Peers condemn plan to create UK digital currency
The Lords found that the Bank of England has overstated the benefits of a digital curency linked to the pound
The Lords found that the Bank of England has overstated the benefits of a digital curency linked to the pound
ALAMY

The creation of an official digital currency in Britain could increase the risk of a run on the banks in an economic downturn, an influential House of Lords committee has found.

The committee, whose members include Lord King of Lothbury, the former Bank of England governor, expressed serious reservations about the introduction of a central bank digital currency, or CBDC, dubbed “Britcoin” by Rishi Sunak, the chancellor.

The Bank has overstated the benefits of such a currency, the report by the Lords’ economic affairs committee found, while the risks are considerable. It concluded that there was “no convincing case” for Britcoin, while potential dangers included the risk of bank runs, privacy issues and the possibility of making the UK vulnerable to attack by hostile governments.

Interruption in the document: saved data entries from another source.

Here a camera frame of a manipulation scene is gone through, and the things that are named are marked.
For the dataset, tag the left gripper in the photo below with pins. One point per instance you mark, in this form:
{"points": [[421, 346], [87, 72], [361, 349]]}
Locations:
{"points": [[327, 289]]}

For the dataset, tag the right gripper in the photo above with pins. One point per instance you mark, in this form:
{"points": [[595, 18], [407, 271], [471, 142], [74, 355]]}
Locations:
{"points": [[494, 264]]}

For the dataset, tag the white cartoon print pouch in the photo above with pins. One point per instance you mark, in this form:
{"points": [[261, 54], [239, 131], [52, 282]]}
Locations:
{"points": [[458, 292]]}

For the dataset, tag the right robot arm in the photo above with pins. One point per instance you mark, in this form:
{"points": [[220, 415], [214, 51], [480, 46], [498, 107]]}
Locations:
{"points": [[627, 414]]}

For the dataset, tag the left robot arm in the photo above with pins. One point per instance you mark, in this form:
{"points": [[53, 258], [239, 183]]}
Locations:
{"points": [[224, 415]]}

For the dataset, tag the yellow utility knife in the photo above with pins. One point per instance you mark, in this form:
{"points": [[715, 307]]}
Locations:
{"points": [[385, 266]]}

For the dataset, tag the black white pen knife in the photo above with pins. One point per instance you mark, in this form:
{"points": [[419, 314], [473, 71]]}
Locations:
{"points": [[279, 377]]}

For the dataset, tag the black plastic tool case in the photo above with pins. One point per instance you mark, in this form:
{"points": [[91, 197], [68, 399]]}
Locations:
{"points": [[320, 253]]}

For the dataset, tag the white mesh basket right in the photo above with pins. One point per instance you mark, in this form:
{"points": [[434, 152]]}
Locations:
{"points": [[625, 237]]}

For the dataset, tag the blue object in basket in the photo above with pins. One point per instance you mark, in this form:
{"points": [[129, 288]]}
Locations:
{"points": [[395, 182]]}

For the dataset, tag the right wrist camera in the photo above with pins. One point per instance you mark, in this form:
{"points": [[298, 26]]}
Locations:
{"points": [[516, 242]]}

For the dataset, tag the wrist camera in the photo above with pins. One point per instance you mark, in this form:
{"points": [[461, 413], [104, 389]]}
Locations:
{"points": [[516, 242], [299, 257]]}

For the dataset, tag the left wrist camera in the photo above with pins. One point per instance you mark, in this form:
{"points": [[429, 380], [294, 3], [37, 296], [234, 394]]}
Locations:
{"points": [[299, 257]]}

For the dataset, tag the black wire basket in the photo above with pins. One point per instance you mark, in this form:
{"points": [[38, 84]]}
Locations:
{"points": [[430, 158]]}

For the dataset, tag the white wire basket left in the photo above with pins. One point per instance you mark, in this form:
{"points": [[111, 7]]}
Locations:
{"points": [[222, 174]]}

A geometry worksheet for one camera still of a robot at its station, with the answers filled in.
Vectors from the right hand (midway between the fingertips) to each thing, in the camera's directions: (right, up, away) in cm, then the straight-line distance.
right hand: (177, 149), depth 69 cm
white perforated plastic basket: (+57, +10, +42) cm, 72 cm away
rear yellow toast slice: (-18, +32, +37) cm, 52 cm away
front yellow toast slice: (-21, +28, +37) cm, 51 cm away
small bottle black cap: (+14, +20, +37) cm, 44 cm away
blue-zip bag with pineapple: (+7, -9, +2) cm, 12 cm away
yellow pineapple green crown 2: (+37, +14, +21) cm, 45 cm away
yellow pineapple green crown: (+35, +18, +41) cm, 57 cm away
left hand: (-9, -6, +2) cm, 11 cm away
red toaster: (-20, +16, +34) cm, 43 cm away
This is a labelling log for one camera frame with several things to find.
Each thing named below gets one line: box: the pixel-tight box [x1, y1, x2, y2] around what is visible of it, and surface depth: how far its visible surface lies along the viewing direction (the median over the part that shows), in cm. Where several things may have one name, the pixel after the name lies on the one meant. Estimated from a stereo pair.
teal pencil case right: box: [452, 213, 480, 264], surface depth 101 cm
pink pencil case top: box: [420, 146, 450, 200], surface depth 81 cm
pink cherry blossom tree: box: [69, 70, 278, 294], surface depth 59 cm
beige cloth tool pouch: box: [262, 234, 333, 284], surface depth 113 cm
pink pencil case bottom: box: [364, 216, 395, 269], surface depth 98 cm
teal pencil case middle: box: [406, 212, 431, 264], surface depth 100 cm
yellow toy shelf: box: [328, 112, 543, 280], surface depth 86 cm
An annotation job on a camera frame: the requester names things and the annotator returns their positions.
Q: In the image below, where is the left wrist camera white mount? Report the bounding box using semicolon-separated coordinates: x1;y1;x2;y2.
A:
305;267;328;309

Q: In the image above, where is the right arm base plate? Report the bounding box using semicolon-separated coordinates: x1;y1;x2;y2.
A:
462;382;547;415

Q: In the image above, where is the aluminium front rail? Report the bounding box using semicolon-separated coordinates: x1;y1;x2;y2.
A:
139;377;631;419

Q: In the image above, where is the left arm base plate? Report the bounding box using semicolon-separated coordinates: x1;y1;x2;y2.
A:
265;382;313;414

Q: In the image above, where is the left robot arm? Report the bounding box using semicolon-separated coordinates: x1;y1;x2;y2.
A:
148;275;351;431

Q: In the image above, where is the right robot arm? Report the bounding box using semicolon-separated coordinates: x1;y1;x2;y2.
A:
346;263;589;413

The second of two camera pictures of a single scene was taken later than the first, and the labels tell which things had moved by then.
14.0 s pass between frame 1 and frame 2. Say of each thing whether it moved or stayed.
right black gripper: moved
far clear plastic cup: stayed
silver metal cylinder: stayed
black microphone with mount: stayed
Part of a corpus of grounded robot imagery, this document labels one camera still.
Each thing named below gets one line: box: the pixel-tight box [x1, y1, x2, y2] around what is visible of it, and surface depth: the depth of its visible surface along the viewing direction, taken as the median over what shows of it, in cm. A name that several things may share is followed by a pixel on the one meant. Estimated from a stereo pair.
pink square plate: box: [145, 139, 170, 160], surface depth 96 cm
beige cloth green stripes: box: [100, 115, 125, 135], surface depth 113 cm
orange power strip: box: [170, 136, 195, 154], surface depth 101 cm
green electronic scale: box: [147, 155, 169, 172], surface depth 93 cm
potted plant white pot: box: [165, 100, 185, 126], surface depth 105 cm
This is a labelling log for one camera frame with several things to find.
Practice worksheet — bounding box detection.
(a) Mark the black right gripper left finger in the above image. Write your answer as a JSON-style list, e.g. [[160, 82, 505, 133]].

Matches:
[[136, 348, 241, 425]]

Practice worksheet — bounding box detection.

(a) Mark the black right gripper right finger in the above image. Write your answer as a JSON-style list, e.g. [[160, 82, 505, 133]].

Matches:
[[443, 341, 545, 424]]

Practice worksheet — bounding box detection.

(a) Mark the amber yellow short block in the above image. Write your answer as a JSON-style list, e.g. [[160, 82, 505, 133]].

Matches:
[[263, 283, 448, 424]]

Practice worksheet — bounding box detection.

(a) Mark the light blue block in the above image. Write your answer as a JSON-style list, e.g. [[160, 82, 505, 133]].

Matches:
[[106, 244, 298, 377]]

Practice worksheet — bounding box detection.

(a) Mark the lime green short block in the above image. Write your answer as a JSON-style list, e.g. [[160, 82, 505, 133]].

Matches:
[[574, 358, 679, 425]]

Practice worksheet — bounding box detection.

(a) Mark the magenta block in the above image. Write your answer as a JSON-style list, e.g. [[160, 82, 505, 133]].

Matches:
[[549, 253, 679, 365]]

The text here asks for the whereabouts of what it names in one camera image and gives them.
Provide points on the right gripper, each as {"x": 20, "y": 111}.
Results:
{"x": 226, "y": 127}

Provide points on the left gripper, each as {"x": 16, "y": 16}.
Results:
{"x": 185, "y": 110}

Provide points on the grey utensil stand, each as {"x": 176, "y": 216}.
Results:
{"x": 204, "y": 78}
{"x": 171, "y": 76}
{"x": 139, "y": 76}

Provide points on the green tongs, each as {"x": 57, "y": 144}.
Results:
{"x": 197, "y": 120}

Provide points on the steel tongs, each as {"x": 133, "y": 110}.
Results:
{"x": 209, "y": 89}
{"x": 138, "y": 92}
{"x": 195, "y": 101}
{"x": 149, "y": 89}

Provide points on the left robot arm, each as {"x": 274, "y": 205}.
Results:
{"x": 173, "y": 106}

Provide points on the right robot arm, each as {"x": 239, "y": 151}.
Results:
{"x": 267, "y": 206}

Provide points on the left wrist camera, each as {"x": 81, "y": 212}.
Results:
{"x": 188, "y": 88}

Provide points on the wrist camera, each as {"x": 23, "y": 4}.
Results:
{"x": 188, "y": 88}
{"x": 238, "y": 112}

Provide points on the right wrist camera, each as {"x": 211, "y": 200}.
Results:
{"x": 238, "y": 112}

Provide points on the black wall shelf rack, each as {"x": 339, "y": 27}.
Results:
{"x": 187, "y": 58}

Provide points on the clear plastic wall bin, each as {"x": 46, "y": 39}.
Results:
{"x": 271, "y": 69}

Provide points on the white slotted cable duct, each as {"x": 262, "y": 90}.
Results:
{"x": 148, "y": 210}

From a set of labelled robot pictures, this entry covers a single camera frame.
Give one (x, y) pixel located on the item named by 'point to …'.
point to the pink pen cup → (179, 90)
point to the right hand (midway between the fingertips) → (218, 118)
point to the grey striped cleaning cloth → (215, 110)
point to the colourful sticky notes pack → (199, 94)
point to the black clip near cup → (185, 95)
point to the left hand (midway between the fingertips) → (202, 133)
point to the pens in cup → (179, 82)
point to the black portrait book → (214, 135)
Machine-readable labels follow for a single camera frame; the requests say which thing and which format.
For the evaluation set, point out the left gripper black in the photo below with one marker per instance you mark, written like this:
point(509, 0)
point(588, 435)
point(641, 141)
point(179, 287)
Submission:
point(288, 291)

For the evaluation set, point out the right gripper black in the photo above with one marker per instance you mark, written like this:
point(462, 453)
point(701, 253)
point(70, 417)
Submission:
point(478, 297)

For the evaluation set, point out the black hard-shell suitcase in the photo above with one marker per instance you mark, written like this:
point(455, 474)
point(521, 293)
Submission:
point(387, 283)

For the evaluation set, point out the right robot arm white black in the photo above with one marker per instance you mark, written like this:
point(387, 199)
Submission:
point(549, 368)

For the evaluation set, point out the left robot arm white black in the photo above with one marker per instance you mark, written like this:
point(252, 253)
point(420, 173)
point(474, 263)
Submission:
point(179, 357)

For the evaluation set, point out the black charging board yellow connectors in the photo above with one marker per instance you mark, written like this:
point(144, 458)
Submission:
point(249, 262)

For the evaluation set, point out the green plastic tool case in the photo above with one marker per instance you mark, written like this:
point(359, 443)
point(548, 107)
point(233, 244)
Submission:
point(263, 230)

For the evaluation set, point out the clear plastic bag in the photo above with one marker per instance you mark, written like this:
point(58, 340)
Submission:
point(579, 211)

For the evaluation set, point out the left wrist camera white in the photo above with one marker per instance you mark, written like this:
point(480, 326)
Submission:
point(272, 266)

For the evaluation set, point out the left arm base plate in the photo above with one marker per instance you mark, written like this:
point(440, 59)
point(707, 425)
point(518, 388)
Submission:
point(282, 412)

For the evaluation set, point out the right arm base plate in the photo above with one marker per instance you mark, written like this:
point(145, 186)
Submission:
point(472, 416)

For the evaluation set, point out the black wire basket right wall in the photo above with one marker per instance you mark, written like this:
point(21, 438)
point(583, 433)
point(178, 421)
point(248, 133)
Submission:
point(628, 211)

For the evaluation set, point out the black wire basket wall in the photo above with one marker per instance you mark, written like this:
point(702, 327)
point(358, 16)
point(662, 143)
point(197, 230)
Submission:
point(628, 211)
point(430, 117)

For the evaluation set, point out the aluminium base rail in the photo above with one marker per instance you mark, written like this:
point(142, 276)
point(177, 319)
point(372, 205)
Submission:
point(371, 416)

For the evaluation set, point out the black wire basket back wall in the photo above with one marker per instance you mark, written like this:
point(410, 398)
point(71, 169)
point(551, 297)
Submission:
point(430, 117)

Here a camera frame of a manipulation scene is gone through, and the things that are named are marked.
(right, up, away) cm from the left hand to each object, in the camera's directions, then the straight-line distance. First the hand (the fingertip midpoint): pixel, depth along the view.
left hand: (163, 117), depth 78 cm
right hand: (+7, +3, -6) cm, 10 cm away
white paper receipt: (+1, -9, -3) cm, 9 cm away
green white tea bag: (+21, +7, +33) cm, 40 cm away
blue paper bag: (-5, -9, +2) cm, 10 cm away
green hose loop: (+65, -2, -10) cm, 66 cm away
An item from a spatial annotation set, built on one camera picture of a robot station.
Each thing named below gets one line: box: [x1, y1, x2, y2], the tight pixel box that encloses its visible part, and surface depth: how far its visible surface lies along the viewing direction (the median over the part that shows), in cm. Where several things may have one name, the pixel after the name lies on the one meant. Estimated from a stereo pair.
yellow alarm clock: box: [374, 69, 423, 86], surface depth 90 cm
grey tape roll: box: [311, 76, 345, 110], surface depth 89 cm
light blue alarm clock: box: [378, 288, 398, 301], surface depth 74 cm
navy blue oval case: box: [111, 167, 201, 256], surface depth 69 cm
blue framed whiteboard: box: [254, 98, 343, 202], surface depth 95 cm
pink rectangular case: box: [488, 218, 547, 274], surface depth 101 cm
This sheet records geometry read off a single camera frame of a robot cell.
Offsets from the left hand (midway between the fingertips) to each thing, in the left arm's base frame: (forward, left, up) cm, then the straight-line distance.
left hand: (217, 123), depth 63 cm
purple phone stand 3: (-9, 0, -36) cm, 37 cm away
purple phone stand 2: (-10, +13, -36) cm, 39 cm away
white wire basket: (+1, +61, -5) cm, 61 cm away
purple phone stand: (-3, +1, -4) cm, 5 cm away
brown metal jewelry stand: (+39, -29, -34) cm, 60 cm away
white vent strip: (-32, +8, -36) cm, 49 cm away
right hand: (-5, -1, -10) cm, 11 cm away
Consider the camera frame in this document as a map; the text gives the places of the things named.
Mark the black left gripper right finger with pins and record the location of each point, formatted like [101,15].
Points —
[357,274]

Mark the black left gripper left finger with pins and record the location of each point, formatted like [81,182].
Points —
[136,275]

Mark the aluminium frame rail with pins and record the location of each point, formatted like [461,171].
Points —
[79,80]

Rishi Sunak had been an early champion of Britcoin
Rishi Sunak had been an early champion of Britcoin
AARON CHOWN/PA

The Bank and the Treasury are conducting a formal consultation into a digital currency this year after a report from the Bank last year laid out seven potential benefits.

These included making the payments system more resilient, speeding up payments and providing a better, state-backed alternative to digital currencies linked to the pound than might otherwise be developed by the private sector.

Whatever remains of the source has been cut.